#### [PROBLEM TO SOLVE]
The lines to be copied are those below that contain "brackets".

#### [DATA BLOCK]

== == ==

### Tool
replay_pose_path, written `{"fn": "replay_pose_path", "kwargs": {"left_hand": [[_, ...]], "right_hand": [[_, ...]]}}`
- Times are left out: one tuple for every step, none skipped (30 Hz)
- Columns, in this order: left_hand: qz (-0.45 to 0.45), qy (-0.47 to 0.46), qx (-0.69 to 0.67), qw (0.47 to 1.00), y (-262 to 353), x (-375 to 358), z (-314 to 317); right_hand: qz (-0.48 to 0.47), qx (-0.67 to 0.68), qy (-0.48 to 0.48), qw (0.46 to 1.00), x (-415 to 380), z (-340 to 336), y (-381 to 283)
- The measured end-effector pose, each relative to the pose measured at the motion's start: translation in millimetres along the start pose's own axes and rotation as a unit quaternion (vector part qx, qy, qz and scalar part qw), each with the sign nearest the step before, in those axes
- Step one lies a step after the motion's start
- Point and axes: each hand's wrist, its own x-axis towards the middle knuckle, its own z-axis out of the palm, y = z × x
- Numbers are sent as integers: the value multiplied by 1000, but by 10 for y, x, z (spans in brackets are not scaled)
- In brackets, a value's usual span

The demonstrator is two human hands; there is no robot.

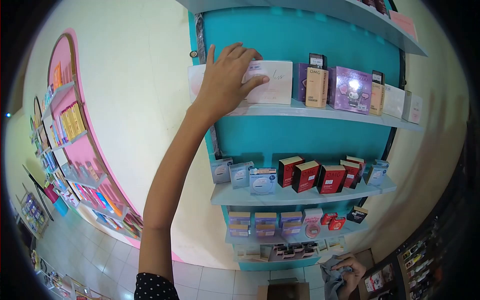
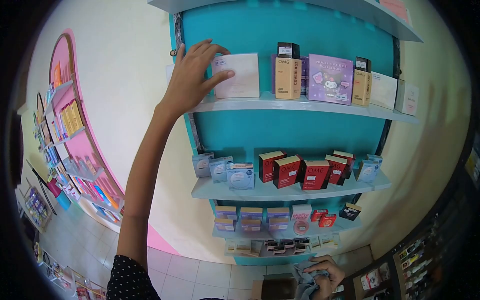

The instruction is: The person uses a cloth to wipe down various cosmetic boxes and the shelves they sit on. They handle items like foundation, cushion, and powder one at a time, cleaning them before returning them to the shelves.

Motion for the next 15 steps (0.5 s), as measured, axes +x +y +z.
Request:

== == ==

#### [TASK OUTPUT]
- Numbers are sent as integers: the value multiplied by 1000, but by 10 for y, x, z (spans in brackets are not scaled)
- In brackets, a value's usual span

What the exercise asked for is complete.